Problem
Among the lines below, count those with the word "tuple". Answer with the number only.
[[ Stored data open ]]
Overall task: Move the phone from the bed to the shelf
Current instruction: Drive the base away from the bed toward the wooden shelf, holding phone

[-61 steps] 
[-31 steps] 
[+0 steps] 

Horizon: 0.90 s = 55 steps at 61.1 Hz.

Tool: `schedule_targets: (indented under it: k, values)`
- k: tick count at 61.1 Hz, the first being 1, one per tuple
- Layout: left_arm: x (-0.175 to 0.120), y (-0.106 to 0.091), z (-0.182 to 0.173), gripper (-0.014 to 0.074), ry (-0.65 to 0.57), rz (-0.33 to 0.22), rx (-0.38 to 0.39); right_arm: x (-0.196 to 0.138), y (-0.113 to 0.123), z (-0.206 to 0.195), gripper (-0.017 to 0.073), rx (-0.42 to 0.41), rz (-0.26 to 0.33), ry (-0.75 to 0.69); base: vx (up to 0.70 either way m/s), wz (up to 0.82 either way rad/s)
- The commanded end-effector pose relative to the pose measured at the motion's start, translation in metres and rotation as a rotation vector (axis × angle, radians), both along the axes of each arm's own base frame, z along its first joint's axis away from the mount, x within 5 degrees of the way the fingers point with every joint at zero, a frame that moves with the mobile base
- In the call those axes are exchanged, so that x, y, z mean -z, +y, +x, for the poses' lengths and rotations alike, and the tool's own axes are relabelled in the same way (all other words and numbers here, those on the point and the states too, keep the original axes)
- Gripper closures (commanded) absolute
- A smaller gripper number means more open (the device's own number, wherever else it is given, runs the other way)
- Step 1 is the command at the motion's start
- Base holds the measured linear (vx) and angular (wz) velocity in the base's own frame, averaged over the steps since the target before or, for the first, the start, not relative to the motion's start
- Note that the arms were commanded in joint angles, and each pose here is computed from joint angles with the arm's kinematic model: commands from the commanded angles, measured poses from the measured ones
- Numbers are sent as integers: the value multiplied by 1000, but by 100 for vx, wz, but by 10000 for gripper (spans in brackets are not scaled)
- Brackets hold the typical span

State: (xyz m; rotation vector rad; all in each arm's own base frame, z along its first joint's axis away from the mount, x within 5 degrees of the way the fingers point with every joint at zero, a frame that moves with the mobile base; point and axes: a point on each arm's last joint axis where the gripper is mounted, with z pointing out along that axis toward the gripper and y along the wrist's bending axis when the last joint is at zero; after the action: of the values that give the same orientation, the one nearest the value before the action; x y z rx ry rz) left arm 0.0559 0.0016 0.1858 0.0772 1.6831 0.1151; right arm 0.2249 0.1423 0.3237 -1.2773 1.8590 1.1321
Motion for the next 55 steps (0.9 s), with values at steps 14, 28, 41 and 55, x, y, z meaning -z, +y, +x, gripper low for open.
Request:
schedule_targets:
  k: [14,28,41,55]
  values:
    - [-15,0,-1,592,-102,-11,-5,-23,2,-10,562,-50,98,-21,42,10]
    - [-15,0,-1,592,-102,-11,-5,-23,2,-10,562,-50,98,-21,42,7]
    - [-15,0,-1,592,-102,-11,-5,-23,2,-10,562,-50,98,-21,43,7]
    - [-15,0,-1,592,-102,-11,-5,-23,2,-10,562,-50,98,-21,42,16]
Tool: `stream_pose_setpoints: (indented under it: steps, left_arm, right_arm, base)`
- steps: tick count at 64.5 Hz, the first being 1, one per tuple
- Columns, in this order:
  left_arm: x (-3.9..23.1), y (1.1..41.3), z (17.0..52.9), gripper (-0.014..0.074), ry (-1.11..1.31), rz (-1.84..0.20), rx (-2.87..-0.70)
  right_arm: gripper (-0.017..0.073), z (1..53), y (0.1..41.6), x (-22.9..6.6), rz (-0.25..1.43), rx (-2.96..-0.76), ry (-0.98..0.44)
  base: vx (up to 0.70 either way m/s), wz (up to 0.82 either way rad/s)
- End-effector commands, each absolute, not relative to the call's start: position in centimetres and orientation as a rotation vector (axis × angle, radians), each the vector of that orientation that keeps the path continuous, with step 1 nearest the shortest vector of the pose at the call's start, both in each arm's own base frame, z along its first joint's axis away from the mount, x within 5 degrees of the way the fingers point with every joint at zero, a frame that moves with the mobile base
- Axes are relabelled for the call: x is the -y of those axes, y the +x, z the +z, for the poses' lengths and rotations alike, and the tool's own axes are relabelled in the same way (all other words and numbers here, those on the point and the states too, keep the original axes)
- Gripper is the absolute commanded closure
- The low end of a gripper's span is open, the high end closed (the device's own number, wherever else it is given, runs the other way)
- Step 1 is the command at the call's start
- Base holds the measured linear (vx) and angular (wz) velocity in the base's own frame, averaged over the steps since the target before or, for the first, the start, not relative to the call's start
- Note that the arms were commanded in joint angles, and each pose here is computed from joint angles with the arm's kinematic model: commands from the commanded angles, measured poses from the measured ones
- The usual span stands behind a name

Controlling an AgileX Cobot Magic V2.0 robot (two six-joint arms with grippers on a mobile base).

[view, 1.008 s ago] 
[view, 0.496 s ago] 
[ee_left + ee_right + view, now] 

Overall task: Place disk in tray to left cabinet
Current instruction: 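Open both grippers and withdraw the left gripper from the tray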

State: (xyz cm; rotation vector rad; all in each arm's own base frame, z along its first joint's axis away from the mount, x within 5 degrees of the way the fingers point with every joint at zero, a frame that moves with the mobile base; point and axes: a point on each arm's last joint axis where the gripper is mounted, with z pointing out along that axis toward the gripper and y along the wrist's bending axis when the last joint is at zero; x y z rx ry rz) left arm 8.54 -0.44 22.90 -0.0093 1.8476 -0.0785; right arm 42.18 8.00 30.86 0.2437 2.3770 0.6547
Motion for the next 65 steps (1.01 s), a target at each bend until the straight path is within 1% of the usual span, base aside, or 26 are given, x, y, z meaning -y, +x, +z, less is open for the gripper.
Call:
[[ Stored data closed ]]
Task result
2